[ACTIVITY]:
Omit the images, then repeat the listing exactly.

[DATA SECTION]:
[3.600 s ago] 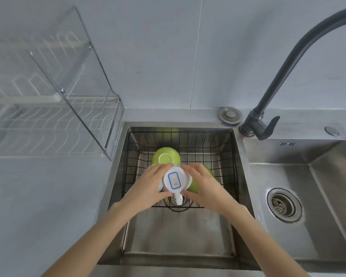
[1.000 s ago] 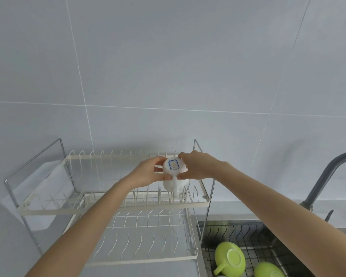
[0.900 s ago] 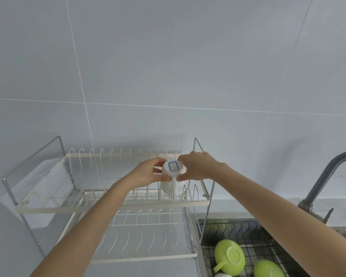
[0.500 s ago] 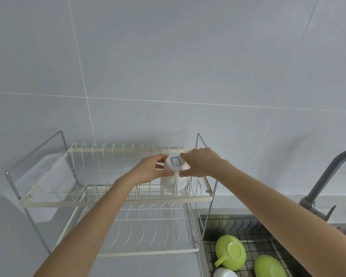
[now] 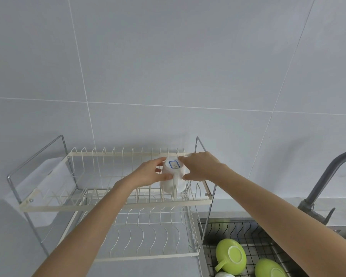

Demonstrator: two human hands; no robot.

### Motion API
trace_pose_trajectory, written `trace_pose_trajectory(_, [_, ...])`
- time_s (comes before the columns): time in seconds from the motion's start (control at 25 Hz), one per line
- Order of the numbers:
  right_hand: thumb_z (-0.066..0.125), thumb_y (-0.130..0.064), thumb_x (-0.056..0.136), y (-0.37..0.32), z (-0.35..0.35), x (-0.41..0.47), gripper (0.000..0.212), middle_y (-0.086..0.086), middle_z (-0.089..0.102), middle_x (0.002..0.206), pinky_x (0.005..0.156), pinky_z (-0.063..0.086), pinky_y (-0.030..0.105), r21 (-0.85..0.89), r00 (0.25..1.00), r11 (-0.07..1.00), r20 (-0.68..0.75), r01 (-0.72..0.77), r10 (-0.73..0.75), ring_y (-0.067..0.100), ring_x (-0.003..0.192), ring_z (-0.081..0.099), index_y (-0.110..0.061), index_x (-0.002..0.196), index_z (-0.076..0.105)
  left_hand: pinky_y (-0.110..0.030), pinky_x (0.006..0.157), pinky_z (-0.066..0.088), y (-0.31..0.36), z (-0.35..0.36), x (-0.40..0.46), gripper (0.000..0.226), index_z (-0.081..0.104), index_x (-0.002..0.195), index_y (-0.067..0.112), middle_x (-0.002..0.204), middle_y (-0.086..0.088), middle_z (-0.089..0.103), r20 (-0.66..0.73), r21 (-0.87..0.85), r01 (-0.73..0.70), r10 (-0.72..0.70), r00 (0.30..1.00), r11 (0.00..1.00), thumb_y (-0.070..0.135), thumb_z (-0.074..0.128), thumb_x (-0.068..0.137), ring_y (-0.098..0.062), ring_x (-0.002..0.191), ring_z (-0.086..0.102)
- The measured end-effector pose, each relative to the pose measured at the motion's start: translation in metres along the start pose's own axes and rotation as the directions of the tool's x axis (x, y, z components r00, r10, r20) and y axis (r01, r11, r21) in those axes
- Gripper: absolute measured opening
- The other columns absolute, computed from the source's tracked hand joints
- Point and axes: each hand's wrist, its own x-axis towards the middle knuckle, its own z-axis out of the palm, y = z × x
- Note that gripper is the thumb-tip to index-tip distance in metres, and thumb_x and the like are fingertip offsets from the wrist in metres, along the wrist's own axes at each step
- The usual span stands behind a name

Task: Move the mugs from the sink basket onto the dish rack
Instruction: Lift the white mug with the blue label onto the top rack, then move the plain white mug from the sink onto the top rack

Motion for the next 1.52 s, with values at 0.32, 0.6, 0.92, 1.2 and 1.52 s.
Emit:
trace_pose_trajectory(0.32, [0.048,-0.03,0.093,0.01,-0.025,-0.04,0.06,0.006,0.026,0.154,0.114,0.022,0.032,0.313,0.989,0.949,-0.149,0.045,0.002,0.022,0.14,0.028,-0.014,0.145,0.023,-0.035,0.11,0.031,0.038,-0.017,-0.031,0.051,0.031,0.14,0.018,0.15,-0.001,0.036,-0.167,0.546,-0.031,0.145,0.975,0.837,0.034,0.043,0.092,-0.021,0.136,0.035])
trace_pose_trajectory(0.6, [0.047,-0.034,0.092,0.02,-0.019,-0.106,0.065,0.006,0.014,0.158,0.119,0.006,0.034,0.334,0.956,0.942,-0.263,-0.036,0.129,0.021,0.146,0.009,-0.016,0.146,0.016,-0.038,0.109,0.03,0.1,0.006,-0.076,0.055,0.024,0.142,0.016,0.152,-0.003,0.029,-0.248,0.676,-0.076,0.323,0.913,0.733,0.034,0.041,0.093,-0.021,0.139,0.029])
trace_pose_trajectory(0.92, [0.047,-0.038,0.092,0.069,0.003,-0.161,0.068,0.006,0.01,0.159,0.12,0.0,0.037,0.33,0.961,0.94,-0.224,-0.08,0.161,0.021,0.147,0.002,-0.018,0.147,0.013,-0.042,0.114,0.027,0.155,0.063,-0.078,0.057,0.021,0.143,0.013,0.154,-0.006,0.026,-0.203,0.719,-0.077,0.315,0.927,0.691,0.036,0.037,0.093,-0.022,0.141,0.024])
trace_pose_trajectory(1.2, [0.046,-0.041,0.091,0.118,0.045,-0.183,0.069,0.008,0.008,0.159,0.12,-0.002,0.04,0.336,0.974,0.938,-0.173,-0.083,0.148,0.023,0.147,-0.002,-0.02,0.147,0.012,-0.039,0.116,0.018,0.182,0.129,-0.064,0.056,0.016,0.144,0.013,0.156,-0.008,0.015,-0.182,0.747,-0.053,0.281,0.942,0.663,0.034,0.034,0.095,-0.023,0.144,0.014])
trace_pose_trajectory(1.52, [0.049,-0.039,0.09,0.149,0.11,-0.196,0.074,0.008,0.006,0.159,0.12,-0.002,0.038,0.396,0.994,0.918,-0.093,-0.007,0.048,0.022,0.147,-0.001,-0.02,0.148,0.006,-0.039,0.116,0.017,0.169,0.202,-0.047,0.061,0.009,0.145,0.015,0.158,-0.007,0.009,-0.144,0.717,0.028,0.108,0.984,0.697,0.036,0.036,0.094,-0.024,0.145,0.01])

[EXERCISE OUTPUT]:
[3.600 s ago] 
[1.000 s ago] 
[0.900 s ago] 
[0.500 s ago] 
[now] 

Demonstrator: two human hands; no robot.

### Motion API
trace_pose_trajectory, written `trace_pose_trajectory(_, [_, ...])`
- time_s (comes before the columns): time in seconds from the motion's start (control at 25 Hz), one per line
- Order of the numbers:
  right_hand: thumb_z (-0.066..0.125), thumb_y (-0.130..0.064), thumb_x (-0.056..0.136), y (-0.37..0.32), z (-0.35..0.35), x (-0.41..0.47), gripper (0.000..0.212), middle_y (-0.086..0.086), middle_z (-0.089..0.102), middle_x (0.002..0.206), pinky_x (0.005..0.156), pinky_z (-0.063..0.086), pinky_y (-0.030..0.105), r21 (-0.85..0.89), r00 (0.25..1.00), r11 (-0.07..1.00), r20 (-0.68..0.75), r01 (-0.72..0.77), r10 (-0.73..0.75), ring_y (-0.067..0.100), ring_x (-0.003..0.192), ring_z (-0.081..0.099), index_y (-0.110..0.061), index_x (-0.002..0.196), index_z (-0.076..0.105)
  left_hand: pinky_y (-0.110..0.030), pinky_x (0.006..0.157), pinky_z (-0.066..0.088), y (-0.31..0.36), z (-0.35..0.36), x (-0.40..0.46), gripper (0.000..0.226), index_z (-0.081..0.104), index_x (-0.002..0.195), index_y (-0.067..0.112), middle_x (-0.002..0.204), middle_y (-0.086..0.088), middle_z (-0.089..0.103), r20 (-0.66..0.73), r21 (-0.87..0.85), r01 (-0.73..0.70), r10 (-0.72..0.70), r00 (0.30..1.00), r11 (0.00..1.00), thumb_y (-0.070..0.135), thumb_z (-0.074..0.128), thumb_x (-0.068..0.137), ring_y (-0.098..0.062), ring_x (-0.002..0.191), ring_z (-0.086..0.102)
- The measured end-effector pose, each relative to the pose measured at the motion's start: translation in metres along the start pose's own axes and rotation as the directions of the tool's x axis (x, y, z components r00, r10, r20) and y axis (r01, r11, r21) in those axes
- Gripper: absolute measured opening
- The other columns absolute, computed from the source's tracked hand joints
- Point and axes: each hand's wrist, its own x-axis towards the middle knuckle, its own z-axis out of the palm, y = z × x
- Note that gripper is the thumb-tip to index-tip distance in metres, and thumb_x and the like are fingertip offsets from the wrist in metres, along the wrist's own axes at each step
- The usual span stands behind a name

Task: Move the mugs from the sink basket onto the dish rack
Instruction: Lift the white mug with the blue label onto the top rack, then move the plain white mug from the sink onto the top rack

Motion for the next 1.52 s, with values at 0.32, 0.6, 0.92, 1.2 and 1.52 s.
Emit:
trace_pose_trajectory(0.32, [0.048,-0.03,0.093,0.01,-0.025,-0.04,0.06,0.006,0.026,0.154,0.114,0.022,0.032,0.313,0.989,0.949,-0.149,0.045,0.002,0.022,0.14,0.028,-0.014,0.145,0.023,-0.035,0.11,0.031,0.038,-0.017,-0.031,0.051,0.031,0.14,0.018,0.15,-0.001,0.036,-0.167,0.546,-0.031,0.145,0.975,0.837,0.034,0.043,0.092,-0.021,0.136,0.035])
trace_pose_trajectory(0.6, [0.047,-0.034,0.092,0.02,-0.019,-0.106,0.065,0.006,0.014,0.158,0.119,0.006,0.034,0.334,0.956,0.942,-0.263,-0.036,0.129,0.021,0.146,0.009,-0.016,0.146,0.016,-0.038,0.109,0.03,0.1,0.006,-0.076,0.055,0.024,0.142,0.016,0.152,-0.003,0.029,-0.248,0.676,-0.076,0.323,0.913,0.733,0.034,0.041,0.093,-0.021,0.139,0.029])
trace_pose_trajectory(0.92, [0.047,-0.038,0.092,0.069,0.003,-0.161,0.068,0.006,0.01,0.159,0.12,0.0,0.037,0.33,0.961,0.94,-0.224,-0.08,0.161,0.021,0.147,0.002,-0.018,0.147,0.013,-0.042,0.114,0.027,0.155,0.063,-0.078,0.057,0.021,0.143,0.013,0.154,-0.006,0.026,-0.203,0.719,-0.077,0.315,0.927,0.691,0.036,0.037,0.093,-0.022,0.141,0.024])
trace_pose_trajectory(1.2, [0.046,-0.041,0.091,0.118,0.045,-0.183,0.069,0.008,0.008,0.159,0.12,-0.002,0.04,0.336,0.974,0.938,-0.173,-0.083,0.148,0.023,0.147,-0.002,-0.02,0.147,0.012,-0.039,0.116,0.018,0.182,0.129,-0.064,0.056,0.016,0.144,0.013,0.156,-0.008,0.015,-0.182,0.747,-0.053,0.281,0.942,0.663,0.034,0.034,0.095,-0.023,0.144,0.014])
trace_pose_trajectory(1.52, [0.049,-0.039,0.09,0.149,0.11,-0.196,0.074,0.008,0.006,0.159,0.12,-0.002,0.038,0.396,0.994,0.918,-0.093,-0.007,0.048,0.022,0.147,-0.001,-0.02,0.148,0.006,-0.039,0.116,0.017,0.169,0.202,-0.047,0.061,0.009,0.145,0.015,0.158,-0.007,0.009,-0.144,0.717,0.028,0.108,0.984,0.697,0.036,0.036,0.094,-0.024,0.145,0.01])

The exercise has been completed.